At this point, the subject of Android malware detection has garnered a great deal of interest in the scientific literature. But only a few studies have concentrated on the machine learning methods utilized. According to our experience, none of them has developed a precise description of mobile malware detection systems based on the metrics and machine learning methods used thus far. In this part, which focuses on 2017 through 2021, such literary efforts are chronologically identified and then placed concerning the present state of art.

In their comprehensive study of the detection of malware dynamic mobile methods, Yan et al. [7] summarised various basis and performance assessment metrics for the detection of mobile malware and presented their findings. In addition, the authors conducted a study and comparison of the previously available Mobile malware detection system on the analytical techniques and the assessment results they developed.

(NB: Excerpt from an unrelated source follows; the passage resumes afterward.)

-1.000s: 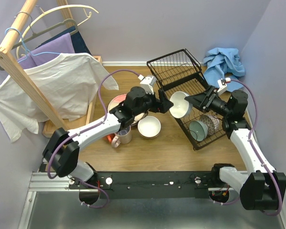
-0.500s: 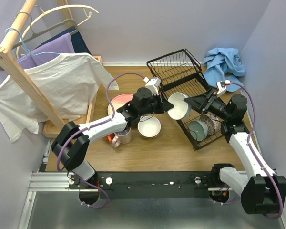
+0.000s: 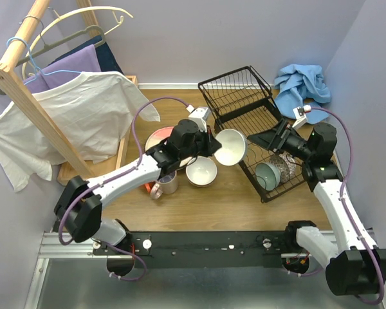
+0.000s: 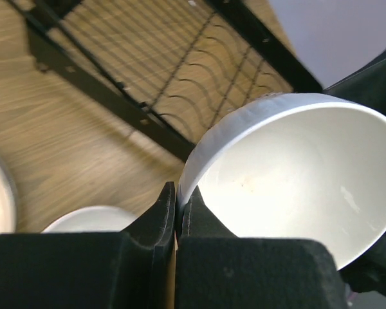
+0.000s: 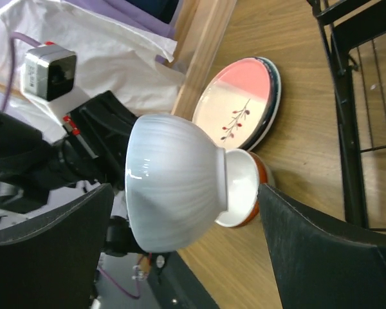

Finally, the authors identified unresolved problems in the area and potential study paths for the future.

Odusami et al. [8] attempted to uncover loopholes and offer insight into viable countermeasures against unknown Android malware using mobile malware detection methods. Their research discovered that practices that depend on machine learning to identify harmful applications were more trusted and generated better detection accuracy when compared to sign-based approaches.

Kouliaridis [9] conducted a comprehensive assessment of the literature on MMDS and classified each piece of research according to a specific categorization system. To be more precise, the latter categorizes each piece of work according to its target platform, feature selection approach, and detection methods, either signature-based or anomaly-based.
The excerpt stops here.